_What this task involves_
Look for "several" in every line of the listing. Copy the lines that have it.

_Supplied data_
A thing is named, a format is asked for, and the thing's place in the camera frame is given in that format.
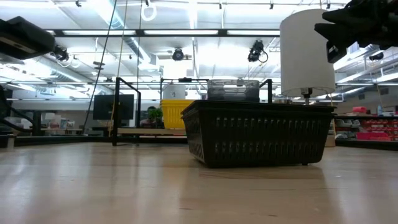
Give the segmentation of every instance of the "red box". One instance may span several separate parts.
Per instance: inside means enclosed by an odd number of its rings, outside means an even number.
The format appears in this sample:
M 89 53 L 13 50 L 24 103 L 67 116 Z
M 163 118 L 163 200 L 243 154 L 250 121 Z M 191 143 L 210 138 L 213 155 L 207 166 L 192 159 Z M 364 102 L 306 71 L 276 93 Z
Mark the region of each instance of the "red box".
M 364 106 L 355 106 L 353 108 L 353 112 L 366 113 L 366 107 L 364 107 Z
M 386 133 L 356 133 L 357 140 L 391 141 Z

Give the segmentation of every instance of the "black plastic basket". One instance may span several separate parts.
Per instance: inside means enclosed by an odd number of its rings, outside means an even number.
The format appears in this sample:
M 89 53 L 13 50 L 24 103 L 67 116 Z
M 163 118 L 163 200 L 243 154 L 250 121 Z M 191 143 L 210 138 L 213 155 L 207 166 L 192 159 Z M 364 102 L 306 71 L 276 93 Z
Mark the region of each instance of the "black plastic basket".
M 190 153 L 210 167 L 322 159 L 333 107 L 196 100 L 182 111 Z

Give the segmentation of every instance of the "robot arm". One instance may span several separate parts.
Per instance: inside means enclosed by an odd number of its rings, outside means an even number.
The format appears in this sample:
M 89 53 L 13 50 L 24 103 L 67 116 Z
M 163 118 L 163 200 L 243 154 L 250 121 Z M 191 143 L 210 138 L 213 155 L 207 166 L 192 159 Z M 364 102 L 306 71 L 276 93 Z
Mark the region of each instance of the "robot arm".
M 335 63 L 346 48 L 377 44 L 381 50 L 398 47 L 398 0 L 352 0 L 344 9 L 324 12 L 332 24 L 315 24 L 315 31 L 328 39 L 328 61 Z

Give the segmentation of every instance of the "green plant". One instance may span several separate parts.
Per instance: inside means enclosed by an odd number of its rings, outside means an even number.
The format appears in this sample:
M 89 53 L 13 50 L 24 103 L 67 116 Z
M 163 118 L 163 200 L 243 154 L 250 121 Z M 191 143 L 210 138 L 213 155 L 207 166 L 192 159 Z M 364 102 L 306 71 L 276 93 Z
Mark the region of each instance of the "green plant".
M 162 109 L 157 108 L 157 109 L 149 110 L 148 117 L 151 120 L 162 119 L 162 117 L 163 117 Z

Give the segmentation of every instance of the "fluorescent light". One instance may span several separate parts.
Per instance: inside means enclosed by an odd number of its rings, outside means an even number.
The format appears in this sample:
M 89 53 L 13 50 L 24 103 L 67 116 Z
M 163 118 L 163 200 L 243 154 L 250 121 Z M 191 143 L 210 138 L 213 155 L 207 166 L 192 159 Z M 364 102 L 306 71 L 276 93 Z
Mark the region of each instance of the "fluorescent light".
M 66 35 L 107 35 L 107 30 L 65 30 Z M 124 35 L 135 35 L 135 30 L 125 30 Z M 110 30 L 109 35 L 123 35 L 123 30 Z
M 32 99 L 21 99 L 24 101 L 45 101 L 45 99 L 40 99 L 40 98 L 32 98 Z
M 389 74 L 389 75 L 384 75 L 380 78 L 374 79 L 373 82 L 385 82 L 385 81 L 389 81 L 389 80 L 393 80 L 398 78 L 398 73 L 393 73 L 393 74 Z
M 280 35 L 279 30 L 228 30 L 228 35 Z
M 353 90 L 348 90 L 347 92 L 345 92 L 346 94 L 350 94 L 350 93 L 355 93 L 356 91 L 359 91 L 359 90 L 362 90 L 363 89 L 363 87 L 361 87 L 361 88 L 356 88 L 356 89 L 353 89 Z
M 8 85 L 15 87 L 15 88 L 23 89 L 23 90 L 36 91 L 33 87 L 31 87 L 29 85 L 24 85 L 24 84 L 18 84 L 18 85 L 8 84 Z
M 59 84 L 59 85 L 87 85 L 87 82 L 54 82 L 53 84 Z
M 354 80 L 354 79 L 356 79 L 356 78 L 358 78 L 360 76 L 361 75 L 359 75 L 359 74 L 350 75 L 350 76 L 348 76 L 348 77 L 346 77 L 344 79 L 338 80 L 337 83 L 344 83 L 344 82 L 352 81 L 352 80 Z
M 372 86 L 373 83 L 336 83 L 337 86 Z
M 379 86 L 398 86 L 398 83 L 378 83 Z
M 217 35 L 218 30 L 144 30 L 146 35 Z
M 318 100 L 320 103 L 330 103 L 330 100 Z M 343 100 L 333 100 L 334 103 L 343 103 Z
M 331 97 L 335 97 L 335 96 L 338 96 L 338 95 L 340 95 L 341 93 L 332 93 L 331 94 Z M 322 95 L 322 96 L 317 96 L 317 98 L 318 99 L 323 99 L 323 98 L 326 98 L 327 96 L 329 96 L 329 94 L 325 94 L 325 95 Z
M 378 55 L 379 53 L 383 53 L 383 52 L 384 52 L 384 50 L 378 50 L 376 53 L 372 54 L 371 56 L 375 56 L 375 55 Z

_Worked solution_
Give the segmentation of every instance of the "red box". One instance may span several separate parts.
Give the segmentation of every instance of the "black plastic basket". One instance may span several separate parts.
Give the segmentation of every instance of the "robot arm". One instance may span several separate parts.
Give the segmentation of every instance of the "green plant". One instance may span several separate parts.
Give the segmentation of every instance of the "fluorescent light". One instance may span several separate parts.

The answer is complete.